Data extracted from a collection:
- - -

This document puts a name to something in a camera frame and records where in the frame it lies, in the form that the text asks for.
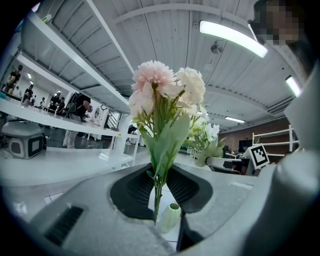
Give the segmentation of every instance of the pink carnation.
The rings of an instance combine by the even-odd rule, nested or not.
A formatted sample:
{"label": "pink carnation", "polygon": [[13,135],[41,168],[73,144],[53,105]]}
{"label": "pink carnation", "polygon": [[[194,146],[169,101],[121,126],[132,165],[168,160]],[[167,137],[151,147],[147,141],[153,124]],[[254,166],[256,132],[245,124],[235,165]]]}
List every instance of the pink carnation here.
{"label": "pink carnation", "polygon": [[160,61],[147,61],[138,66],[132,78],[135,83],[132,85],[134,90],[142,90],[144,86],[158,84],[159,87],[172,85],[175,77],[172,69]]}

- - -

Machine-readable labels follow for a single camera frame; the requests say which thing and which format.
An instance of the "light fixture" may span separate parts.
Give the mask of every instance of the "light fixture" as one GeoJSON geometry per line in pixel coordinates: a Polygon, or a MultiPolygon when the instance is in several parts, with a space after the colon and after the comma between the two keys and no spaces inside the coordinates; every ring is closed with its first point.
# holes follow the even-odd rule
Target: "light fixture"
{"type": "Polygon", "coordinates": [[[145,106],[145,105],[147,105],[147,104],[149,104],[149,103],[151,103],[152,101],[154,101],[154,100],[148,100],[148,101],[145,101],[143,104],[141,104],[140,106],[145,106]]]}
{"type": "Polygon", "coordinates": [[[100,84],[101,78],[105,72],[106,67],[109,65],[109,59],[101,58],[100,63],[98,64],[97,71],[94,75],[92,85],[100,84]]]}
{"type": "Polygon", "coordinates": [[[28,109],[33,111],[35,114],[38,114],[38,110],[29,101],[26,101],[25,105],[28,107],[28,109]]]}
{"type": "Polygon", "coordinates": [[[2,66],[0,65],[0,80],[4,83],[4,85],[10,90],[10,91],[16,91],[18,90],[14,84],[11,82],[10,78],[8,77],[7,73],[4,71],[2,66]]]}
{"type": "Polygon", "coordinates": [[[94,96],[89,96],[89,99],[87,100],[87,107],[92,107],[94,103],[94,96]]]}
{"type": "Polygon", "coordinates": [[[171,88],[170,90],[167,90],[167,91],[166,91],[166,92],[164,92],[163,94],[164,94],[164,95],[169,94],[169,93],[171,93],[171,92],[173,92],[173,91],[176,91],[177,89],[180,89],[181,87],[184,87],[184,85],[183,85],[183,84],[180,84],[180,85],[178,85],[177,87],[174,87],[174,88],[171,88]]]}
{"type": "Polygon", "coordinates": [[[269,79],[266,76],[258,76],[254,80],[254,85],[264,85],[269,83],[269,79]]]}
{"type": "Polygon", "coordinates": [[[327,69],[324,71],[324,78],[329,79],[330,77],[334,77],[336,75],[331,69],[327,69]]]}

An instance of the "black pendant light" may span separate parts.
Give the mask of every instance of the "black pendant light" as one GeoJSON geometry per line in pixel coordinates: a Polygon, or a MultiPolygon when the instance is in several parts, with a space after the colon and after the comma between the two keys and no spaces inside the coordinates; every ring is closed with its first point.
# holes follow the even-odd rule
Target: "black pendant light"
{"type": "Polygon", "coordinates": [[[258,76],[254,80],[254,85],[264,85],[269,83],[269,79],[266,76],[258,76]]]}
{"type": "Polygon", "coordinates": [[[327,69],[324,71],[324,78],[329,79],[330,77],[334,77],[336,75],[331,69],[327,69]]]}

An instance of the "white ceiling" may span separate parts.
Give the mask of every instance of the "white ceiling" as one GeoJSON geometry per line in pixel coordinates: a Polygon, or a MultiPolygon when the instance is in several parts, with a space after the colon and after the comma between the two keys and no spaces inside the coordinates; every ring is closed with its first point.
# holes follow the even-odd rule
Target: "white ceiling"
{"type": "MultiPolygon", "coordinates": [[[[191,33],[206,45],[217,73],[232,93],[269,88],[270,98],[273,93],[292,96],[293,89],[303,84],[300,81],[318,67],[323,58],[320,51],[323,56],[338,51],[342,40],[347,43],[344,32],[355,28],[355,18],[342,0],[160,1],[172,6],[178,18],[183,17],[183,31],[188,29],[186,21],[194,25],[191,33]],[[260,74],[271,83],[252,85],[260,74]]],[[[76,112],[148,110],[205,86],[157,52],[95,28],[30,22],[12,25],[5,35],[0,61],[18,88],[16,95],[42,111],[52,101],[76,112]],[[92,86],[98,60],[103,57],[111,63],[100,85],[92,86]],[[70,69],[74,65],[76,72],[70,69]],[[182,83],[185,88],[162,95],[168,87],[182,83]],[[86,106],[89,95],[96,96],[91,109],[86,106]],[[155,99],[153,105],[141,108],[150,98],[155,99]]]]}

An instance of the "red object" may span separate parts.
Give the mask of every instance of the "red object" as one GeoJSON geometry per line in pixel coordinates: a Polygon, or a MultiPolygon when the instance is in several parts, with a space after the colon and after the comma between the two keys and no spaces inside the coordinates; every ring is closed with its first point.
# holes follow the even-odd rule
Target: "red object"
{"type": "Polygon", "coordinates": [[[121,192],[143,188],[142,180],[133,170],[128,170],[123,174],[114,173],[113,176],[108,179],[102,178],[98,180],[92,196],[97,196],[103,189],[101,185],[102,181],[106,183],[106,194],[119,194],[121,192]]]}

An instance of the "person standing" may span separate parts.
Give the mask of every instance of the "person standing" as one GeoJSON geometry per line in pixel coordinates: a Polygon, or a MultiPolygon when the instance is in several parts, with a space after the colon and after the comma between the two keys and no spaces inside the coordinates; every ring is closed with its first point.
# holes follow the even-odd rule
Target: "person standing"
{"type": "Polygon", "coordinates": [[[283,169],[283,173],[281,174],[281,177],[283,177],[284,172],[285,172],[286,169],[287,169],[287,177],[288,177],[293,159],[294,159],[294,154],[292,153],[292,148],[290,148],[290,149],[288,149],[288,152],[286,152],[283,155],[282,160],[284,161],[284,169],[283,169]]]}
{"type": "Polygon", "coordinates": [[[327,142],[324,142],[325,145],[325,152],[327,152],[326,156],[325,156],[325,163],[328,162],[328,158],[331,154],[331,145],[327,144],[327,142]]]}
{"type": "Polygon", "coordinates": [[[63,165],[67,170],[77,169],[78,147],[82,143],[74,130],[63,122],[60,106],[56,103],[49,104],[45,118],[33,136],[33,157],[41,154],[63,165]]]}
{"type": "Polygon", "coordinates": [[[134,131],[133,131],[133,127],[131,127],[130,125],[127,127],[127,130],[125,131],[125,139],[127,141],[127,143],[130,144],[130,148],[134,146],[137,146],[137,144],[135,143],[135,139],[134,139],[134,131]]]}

- - -

REQUIRED WORK:
Find "frame" in the preceding records. Copy each line that holds it.

RESPONSE:
This document puts a name to something in a camera frame and records where in the frame it lies, in the form that the text asks for.
Machine-readable labels follow for a single camera frame; the requests say which thing and which format.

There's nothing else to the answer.